Google’s Self-Driving Cars Are Going to Change Everything

Recent News:

Google’s Self-Driving Cars Complete 300K Miles Without Accident, Deemed Ready For Commuting
http://techcrunch.com/2012/08/07/google-cars-300000-miles-without-accident/


Here's what is going to happen in the next 5-10 years. It won't all happen right away.


  • The car insurance industry will cease to exist. These cars aren't going to crash. Even if there are hold-outs that drive themselves, insurance would be so expensive they couldn't afford it, as no one else would need it. 

  • If the cars don't crash, then the auto collision repair / auto body industry goes away. The car industry also shrinks† as people don't have to replace cars as often.

  • Long-haul truck driving will cease to exist. Think how much money trucking companies will save if they don't have to pay drivers or collision and liability insurance. That's about 3 million jobs in the States. Shipping of goods will be much cheaper.

  • On that note, no more bus drivers, taxi drivers, limo drivers.

  • Meter maids. Gone. Why spend $20 on parking when you can just send the car back home? There goes $40 million in parking revenue to the City of Vancouver by the way. 

  • Many in cities will get rid of their cars altogether and simply use RoboTaxis. They will be much cheaper than current taxis due to no need for insurance (taxi insurance costs upwards of $20,000/year), no drivers, and no need for taxi medallions (which can cost half a million in Vancouver). You hit a button on your iPhone Android, and your car is there in a few minutes.

  • Think how devastating that would be to the car industry. People use their cars less than 10% of the time. Imagine if everyone in your city used a RoboTaxi instead, at say 60% utilization. That's 84% fewer cars required. Currently, at peak travel times, only 12% of cars are in use - so, you don't need that many cars, even at rush hour (So a more realistic drop of 80%...)

  • No more deaths or injuries from drinking and driving. MADD disappears. The judicial system, prisons, and hospital industry shrink due to the lack of car accidents†. 6 million crashes in 2010 (USA). 2.3 million hospital visits from car accidents (USA 2009). $300 billion annual cost from crashes (USA)

  • Car sharing companies like Zip, Modo, Car2Go are all gone. Or, one of them morphs into a robo-taxi company.

  • Safety features in cars disappear (as they are no longer needed), and cars will become relatively cheaper. Cars become lighter too (more fibreglass), and thus more fuel efficient.

Objections:
  • "People will want to drive their own car". Of course, and no one is stopping them. But they will have to pay very high car insurance premiums. 

Who is it good for?

  • Consumers. A family of four can probably get by with one car that shuttles everyone to and from work, school. Save $2000+ a year on car insurance. Read on your way to work. 
  • Bars and restaurants. Everyone can now drink and drive safely! More alcohol is sold.
  • The elderly and disabled can get around on their own more easily.
  • Cyclists and pedestrians - fewer deaths from cars

† to the degree that they are affected by this

56 comments:

  1. You obviously live on a different planet, where common sense is common, sought after and rewarded.

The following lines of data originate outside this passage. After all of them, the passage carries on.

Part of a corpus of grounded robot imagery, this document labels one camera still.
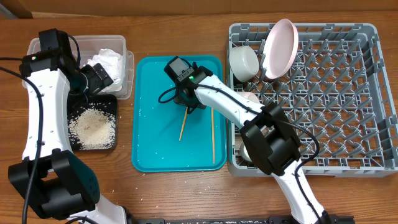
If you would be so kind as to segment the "white napkin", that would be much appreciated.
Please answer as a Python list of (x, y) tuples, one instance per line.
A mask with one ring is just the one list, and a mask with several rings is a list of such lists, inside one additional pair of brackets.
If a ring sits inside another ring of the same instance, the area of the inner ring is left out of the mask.
[(98, 54), (87, 60), (87, 65), (94, 67), (97, 63), (105, 69), (113, 83), (102, 90), (103, 93), (119, 91), (123, 84), (123, 56), (111, 49), (101, 49)]

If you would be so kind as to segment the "small white pink plate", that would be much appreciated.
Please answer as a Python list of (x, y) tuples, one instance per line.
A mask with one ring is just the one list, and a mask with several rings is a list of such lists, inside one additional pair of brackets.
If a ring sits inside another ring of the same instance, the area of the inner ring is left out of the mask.
[(258, 97), (252, 92), (237, 92), (237, 94), (239, 95), (237, 97), (238, 101), (244, 105), (260, 104)]

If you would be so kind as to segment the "grey bowl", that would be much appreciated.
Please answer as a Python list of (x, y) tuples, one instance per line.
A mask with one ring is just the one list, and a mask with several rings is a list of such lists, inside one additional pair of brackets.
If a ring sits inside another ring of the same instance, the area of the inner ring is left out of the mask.
[(247, 82), (259, 72), (257, 55), (249, 46), (233, 47), (229, 51), (229, 64), (240, 82)]

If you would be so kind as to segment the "pile of rice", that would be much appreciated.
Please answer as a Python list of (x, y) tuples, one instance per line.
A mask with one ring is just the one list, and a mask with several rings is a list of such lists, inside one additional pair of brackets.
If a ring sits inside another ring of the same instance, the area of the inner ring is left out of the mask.
[(82, 111), (69, 121), (68, 130), (74, 151), (111, 149), (116, 143), (116, 117), (99, 109)]

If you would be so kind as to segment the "large white pink plate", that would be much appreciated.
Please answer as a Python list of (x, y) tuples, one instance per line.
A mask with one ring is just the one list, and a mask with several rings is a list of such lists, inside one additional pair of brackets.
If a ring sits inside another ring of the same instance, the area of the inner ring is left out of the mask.
[(274, 80), (287, 73), (291, 68), (299, 45), (299, 33), (296, 26), (288, 19), (281, 19), (271, 28), (267, 36), (262, 67), (265, 76)]

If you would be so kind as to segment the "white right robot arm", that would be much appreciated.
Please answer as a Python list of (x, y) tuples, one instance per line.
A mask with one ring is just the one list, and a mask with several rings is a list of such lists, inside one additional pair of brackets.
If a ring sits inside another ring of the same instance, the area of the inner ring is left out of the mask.
[(317, 201), (303, 173), (297, 130), (318, 140), (306, 129), (290, 123), (276, 103), (263, 105), (244, 98), (226, 86), (212, 71), (174, 57), (165, 68), (174, 82), (171, 98), (189, 111), (207, 106), (218, 111), (239, 128), (250, 160), (263, 173), (273, 176), (283, 191), (293, 219), (298, 223), (331, 223), (328, 212)]

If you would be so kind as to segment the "wooden chopstick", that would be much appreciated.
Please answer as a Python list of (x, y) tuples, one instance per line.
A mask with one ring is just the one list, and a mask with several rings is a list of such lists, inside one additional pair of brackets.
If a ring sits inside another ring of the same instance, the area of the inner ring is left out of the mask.
[(178, 139), (179, 141), (182, 140), (183, 131), (184, 131), (184, 128), (185, 128), (185, 123), (186, 123), (186, 120), (187, 120), (187, 115), (188, 115), (188, 107), (186, 107), (186, 109), (185, 109), (185, 114), (184, 114), (184, 117), (183, 117), (182, 127), (181, 127), (181, 130), (180, 130), (180, 136), (179, 136), (179, 139)]
[(212, 162), (215, 164), (215, 117), (214, 109), (211, 108), (211, 140), (212, 140)]

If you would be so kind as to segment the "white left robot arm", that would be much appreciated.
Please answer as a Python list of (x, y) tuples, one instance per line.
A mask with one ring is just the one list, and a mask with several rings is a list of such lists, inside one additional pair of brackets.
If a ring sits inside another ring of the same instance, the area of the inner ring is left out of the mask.
[(24, 199), (23, 212), (66, 223), (133, 223), (128, 209), (100, 192), (95, 173), (74, 155), (68, 107), (112, 84), (100, 65), (81, 66), (75, 38), (39, 32), (40, 50), (20, 60), (17, 77), (29, 96), (29, 126), (22, 160), (9, 166), (10, 183)]

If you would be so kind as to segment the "white paper cup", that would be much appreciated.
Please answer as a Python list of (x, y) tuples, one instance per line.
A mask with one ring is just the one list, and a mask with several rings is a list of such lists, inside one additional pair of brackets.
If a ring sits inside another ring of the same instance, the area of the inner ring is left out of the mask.
[(244, 145), (244, 143), (242, 143), (239, 147), (239, 154), (245, 161), (252, 162), (251, 158), (249, 157), (248, 150), (246, 149), (246, 146)]

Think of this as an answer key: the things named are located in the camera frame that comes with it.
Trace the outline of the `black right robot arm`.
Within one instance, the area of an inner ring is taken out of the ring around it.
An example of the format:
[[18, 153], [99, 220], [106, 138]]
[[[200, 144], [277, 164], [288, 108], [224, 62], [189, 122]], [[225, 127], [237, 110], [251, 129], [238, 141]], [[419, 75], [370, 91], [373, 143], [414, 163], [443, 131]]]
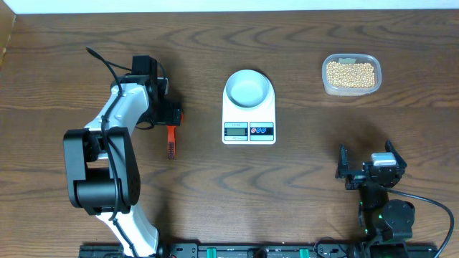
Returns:
[[415, 208], [408, 201], [388, 196], [401, 180], [406, 162], [389, 140], [385, 151], [373, 153], [360, 169], [351, 168], [347, 153], [342, 145], [336, 177], [345, 180], [347, 190], [359, 192], [359, 223], [366, 234], [365, 240], [348, 248], [348, 256], [408, 257], [405, 241], [413, 235]]

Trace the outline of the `orange measuring scoop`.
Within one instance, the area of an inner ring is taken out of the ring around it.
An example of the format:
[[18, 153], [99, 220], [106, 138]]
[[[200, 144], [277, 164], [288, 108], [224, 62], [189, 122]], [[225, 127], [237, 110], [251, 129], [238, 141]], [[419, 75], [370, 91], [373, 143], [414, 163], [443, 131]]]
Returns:
[[168, 131], [168, 146], [167, 146], [167, 153], [168, 159], [175, 159], [176, 156], [176, 128], [177, 125], [167, 125], [166, 126]]

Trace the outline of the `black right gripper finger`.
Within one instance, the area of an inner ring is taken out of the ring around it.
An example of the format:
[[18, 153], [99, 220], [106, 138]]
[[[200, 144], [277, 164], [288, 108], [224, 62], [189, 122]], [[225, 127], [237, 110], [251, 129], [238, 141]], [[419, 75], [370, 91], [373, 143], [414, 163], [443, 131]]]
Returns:
[[400, 154], [396, 151], [395, 147], [392, 145], [391, 140], [386, 140], [384, 144], [386, 152], [391, 153], [394, 156], [394, 159], [397, 162], [397, 166], [399, 168], [406, 168], [407, 163], [404, 161], [404, 159], [400, 156]]
[[335, 178], [345, 178], [348, 173], [349, 163], [347, 158], [347, 149], [343, 144], [341, 144]]

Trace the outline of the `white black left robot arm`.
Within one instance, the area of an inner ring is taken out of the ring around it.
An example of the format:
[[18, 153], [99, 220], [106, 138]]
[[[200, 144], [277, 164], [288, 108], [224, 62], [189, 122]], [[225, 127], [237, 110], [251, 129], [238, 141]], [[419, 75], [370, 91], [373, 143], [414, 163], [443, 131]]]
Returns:
[[141, 180], [131, 136], [140, 123], [168, 130], [167, 154], [176, 156], [181, 105], [165, 98], [167, 77], [127, 74], [117, 78], [100, 113], [63, 138], [70, 203], [104, 222], [124, 257], [167, 257], [168, 248], [139, 202]]

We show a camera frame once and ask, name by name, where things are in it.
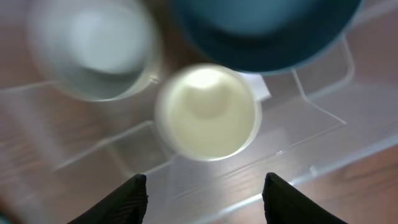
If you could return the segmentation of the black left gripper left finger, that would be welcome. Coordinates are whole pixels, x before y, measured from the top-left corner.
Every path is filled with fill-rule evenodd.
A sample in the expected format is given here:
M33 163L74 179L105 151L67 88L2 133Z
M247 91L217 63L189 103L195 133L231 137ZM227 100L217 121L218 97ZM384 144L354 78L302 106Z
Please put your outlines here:
M142 224L147 210L147 177L136 174L68 224Z

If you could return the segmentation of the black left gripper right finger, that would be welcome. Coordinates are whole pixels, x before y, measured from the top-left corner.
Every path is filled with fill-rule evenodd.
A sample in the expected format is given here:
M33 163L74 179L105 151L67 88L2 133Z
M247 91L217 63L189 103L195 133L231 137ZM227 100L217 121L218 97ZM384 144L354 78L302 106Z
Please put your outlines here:
M262 191L267 224L347 224L273 172Z

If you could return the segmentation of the cream cup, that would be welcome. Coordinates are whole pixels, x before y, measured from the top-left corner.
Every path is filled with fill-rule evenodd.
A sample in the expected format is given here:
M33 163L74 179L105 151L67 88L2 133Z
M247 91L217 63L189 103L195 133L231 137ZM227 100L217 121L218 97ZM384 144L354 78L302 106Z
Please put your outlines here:
M262 106L234 70L199 63L177 71L160 89L155 126L176 153L220 161L245 150L259 132Z

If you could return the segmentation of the light grey small bowl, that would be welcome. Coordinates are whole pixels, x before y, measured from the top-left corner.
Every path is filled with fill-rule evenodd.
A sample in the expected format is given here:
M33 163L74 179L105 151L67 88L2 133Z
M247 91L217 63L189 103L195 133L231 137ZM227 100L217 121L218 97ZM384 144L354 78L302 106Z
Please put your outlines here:
M143 1L33 1L27 33L41 74L85 101L135 95L162 63L159 30Z

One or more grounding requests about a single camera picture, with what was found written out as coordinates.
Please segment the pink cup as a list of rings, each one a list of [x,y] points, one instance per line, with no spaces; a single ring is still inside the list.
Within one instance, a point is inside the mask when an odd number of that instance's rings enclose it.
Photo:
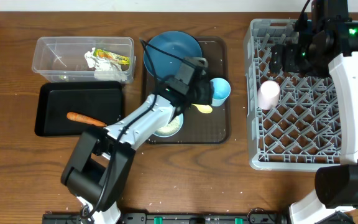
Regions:
[[[263,82],[257,92],[258,107],[262,110],[271,110],[278,105],[280,86],[273,80]]]

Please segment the light blue rice bowl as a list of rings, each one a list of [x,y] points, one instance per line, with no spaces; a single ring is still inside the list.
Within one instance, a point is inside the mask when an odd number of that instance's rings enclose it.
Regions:
[[[154,132],[155,136],[161,138],[168,138],[170,136],[175,135],[181,127],[183,126],[184,118],[183,115],[176,116],[173,120],[171,120],[166,126],[161,127],[160,129]]]

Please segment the orange carrot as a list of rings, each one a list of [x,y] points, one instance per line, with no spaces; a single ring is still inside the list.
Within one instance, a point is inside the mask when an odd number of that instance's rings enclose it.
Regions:
[[[89,116],[85,116],[83,114],[75,113],[75,112],[68,112],[67,119],[69,119],[71,121],[85,123],[85,124],[91,124],[91,125],[99,126],[99,127],[107,126],[107,124],[102,121],[99,121],[97,119],[91,118]]]

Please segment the light blue cup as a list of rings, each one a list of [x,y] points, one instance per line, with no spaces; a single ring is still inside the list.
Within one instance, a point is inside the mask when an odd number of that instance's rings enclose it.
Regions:
[[[221,106],[231,94],[231,86],[229,82],[223,78],[214,78],[210,82],[213,86],[211,106]]]

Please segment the white tissue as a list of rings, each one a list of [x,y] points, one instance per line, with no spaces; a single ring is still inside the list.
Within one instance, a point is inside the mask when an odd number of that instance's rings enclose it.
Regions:
[[[88,68],[93,68],[95,70],[95,79],[102,81],[126,81],[127,75],[124,73],[122,67],[128,65],[120,65],[110,60],[96,58],[93,56],[93,51],[95,49],[96,48],[92,48],[91,51],[88,51],[84,55]]]

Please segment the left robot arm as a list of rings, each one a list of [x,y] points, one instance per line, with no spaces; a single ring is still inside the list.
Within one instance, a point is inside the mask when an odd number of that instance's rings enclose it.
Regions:
[[[192,104],[209,105],[213,87],[207,72],[169,75],[124,119],[84,131],[65,166],[61,182],[82,204],[82,223],[117,223],[121,196],[136,150],[156,130]]]

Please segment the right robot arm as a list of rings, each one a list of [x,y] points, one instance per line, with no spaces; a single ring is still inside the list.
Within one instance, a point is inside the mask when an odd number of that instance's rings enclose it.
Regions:
[[[295,44],[272,49],[272,73],[298,72],[331,78],[341,122],[341,163],[316,171],[314,190],[289,206],[280,223],[339,221],[358,209],[358,22],[346,1],[307,1],[311,14],[301,12],[293,25]]]

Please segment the yellow green snack wrapper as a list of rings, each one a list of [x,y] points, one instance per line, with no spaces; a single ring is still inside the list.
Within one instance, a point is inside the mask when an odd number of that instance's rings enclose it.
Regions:
[[[115,54],[113,52],[103,50],[103,49],[95,49],[93,51],[93,56],[96,58],[110,60],[110,61],[118,63],[120,65],[130,65],[131,64],[131,59],[129,57]]]

    Here, on Earth, anything that generates millions will only be replaced with something that generates more millions. How can you generate more millions in crony capitalism? By generating more obstacles and charging for a way to get past them. Simplification is the enemy of all levels of management.

    Consumers are not supposed to win. Governments are.

    If driverless cars make as much sense as you describe, they will become illegal, as too many parasites are at risk.

    I hope I am awfully wrong.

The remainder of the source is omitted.